Donnerstag, 27 Oktober 2016 blasphemie   islam   religiöse minderheiten   gewalt  

p.a.

Quetta (Fides) – Eine ausschlaggebende Rolle spielten christliche und muslimische Religionsführer bei der Lösung eine angeblichen Falles der Blasphemie in Quetta (Belutschistan) Wie der Missionar Renald Remindran von den Oblaten von der Makellosen Jungfrau Maria in Quetta mitteilt, wurden der neunjährige christliche Junge Izhan und seine Mutter Shakeela Kauser, die als Krankenschwester im staatlichen Krankenhaus in Quetta arbeitet und zwei weitere Kinder hat, wegen des Vorwurfs der Blasphemie vorgeladen und befragt: sie sollen am vergangenen 20. Oktober mehrere Seiten des Koran verbrannt haben.
In der Zwischenzeit hatten sich jedoch Vertreter der christlichen Glaubensgemeinschaft mit Anführern der Jamiat Ulema-e-Islam (Jui) getroffen, was dann in Ausschlag gebendem Maß zum Rückzug der Anzeige beitrug.
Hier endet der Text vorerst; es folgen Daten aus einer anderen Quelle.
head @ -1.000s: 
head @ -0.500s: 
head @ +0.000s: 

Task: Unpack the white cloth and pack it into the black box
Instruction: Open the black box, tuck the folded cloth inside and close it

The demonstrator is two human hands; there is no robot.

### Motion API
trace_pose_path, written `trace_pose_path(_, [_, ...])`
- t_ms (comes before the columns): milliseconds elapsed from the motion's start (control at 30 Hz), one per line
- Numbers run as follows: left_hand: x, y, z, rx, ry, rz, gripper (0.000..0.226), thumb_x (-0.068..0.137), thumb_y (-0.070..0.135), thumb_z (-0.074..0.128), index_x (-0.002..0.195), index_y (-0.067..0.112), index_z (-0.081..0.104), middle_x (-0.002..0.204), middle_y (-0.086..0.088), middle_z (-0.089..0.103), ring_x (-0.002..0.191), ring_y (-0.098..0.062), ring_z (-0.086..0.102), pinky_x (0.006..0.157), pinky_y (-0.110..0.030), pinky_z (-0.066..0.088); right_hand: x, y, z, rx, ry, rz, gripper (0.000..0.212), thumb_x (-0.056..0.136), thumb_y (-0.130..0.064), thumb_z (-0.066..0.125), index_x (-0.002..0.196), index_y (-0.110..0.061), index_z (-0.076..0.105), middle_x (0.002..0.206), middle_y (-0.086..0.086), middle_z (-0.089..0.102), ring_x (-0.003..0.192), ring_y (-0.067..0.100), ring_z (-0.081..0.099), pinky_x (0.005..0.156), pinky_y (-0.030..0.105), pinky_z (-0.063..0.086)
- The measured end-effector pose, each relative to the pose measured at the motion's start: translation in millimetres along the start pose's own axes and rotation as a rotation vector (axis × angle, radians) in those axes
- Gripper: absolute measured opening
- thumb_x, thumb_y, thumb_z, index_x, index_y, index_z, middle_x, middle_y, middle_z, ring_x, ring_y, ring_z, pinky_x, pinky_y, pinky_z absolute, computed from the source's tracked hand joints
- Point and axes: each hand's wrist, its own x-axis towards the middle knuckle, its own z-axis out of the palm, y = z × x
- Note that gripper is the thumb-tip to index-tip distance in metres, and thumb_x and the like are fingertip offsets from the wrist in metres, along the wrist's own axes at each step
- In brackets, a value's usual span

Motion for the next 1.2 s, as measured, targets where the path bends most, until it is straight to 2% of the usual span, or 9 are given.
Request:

Bereits am 21. Oktober wurden die Vorwürfe für nichtig erklärt.
"Wir freuen uns über diesen Ausgang. Das bedeutet viel. In der Provinz Belutschistan wurde bisher noch niemand entlastet, der wegen Blasphemie angezeigt wurde“, so Pater Remindran. Auch der Vorsitzende der “Pakistan Minorities Teachers’ Association”, Anjum James Paul, würdigte die Rolle der muslimischen und christlichen Vermittler bei der Wahrheitsfindung und der Beilegung des Konflikts.